Requests for comment/Page deletion

From mediawiki.org
Request for comment (RFC)
Page deletion
Component General
Creation date
Author(s) Platonides
Document status in draft

This page serves as ground for discussion on the best way to integrate RevDelete with normal page deletion. Wikitech thread: [1] [2] [3]

Particularly, moving page deletion to a RevDelete mechanism would solve:

  • Bugzilla:21279 RevDelete + Normal deletion break log links.
  • Bugzilla:18104 Deleted revisions should be identified by id, not timestamp.
  • Easy comparison between deleted revisions and existing ones.
  • It is really expensive to delete pages with lots of revisions.
  • Page protection can be kept on delete + undelete cycles.
  • Groups of revisions that are deleted are merged with all other deleted revisions for that page making them indistinguishable from each other.
  • page_id changes when a page is deleted and then restored.

History[edit]

Aaron's patch had the following fields:

  • deleted_namespace
  • deleted_page_title
  • deleted_page_id
  • deleted_page_suppressed
  • deleted_on_timestamp

Current status[edit]

At Architecture meetings/RFC review 2013-11-20, ^d asked "what the schema would look like if a 1.5-style complete refactor happened...throw out all assumptions and do things the Right Way." Tim replied, "it would probably be a field but a table has some advantages for b/c". Aaron noted that he "actually coded the table option ages ago in branch not that any of that would be usable now". See bugzilla:11402.

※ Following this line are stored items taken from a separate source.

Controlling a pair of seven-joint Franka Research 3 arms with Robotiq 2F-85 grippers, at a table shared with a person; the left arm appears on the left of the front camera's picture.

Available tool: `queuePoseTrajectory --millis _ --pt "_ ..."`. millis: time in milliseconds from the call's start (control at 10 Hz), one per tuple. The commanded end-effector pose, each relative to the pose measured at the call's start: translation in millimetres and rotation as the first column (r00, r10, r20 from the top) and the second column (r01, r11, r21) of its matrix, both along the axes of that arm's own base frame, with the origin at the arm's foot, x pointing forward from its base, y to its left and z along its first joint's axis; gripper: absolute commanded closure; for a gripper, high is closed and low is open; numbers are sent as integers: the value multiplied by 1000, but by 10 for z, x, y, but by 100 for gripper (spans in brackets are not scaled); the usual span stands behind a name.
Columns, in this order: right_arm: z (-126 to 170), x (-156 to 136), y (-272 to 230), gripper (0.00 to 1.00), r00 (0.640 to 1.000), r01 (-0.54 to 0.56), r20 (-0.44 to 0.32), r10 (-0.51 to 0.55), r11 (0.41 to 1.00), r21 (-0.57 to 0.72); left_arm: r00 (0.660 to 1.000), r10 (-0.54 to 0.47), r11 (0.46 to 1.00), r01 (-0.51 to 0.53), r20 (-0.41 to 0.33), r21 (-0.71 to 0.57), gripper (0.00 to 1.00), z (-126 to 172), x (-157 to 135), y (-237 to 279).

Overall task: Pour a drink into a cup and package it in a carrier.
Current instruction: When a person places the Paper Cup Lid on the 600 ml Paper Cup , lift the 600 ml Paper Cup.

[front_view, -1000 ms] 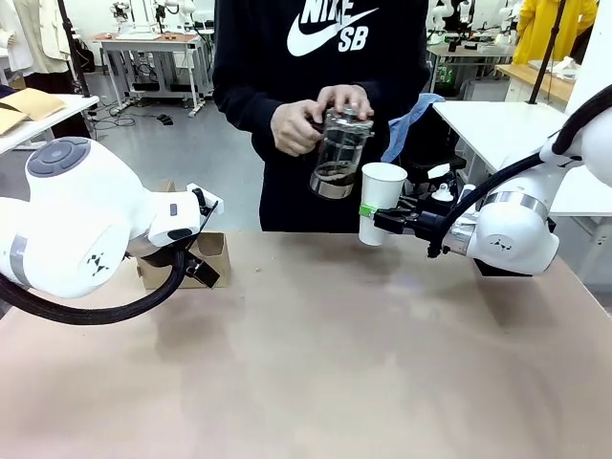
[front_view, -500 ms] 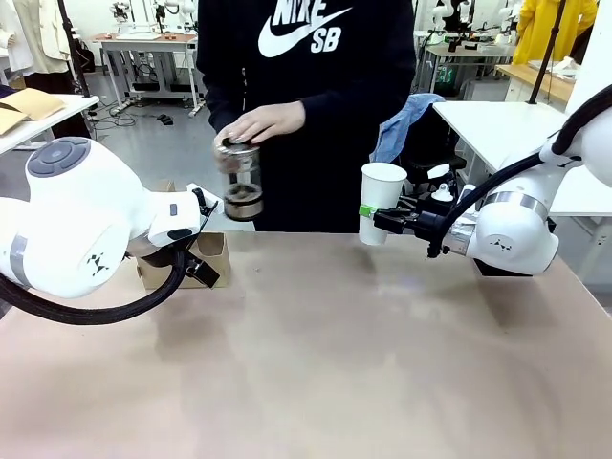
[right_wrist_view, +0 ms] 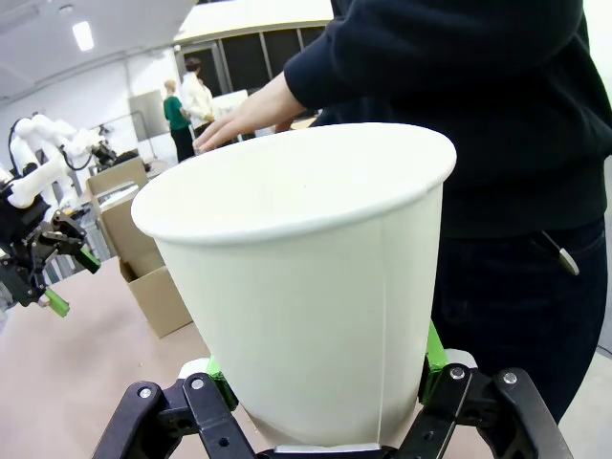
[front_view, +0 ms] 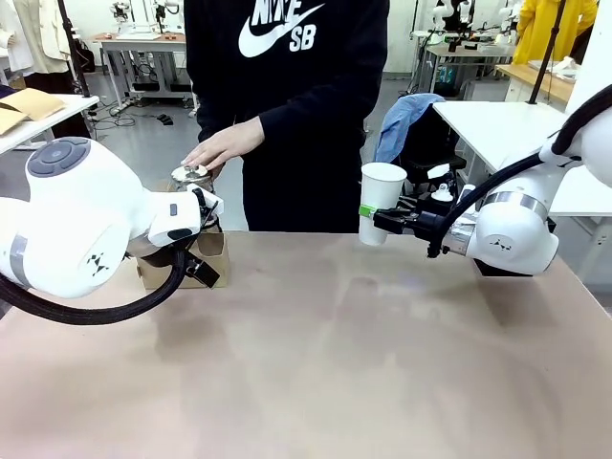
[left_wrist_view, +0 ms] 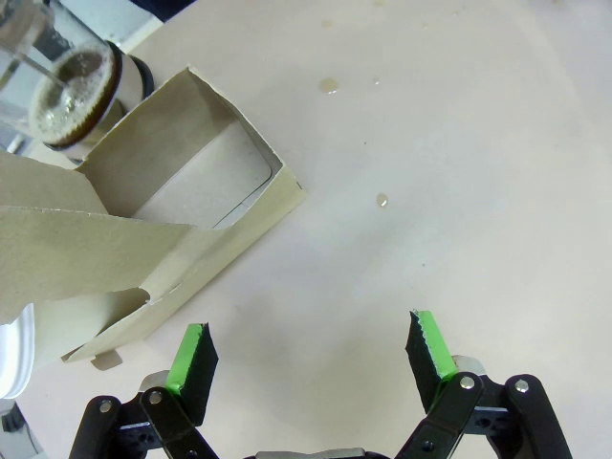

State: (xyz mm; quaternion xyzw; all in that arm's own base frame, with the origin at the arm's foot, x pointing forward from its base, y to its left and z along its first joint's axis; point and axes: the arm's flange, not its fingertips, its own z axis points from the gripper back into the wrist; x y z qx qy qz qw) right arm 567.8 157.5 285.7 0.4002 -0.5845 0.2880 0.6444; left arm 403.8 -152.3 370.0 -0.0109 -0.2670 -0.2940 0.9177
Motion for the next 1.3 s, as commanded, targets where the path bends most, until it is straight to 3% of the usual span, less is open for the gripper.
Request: queuePoseTrajectory --millis 0,1200 --pt "21 -3 21 19 1000 -1 2 1 1000 4 1000 0 1000 0 0 -2 0 4 -2 5" --pt "21 -3 21 19 1000 -1 2 1 1000 4 1000 0 1000 0 0 -2 0 4 -2 5"
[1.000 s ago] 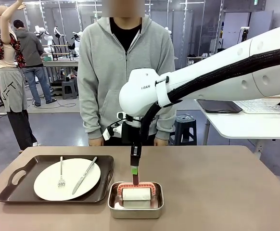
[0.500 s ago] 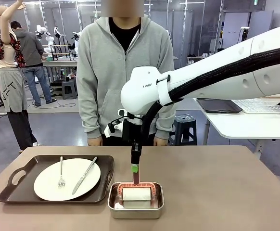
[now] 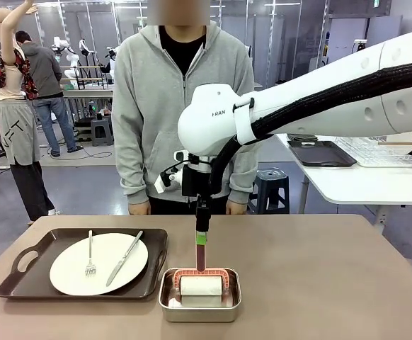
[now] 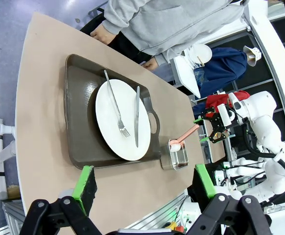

The next step is "Leucosticte to expand on 'new table' design, optionally start on prototype . . . present a single option (a table), and maybe give a few more details about how that will work Then we'll accept it . . . maybe just give some indicative SQL showing the kind of query Special:Contributions and Special:DeletedContributions would do . . . obviously a change to deletion is needed, we're not going to reject the whole concept . . . it's just a matter of getting the right level of detail before coding starts, so that you don't end up wasting too much time on back-and-forth in code review . . . you want to show the Special:Undelete SQL smaple in the rfc too . . . and don't make it a separate page like I did in that patch ;)". Special:Contributions and Special:DeletedContributions might share more code.

Comparison[edit]

New table New field
+ Easier upgrade. Doesn't require a schema change on page. - Harder upgrade. Requires a schema change on page
With support for deleted pages:
- Requires a way to merge revisions from different pages.
- How to view/compare revisions from different page sets?
+ name_title index is not polluted with many useless entries - name_title index is polluted with many useless entries
+ Backward compatible with (most) third party programs / old extensions, depending on how/whether they interact with the archive table - Bigger exposure of deleted data from third party programs / old extensions
+ Existing queries would not need to be modified to add the "is not deleted" condition - All existing queries would need to be modified to add the "is not deleted" condition
+ Does not compromise the uniqueness of (page_id, page_title) + All page_ids live in one table.
- MediaWiki user needs mysql DELETE right on page + MediaWiki user doesn't need mysql DELETE right on page
- Creates yet another table + Doesn't create yet another table

Proposed solutions[edit]

archived_page table[edit]

Use a table similar to page which holds page content when it is deleted.

Deleting a page is moving the page entry to a new entry in the archived_page table.

We could have different deleted pages: groups of revisions which once existed at the same history. So revisions are no longer mixed. Each deleted page has a different page_id (although they share namespace and title). If page "foo" gets created (page_id 1), then deleted, then recreated (page_id 2), then deleted, then recreated (page_id 3), the delete_page table would have two different rows (dp_id 2 and 3) for the two deleted revision histories. In such case, page creation produces a new page_id.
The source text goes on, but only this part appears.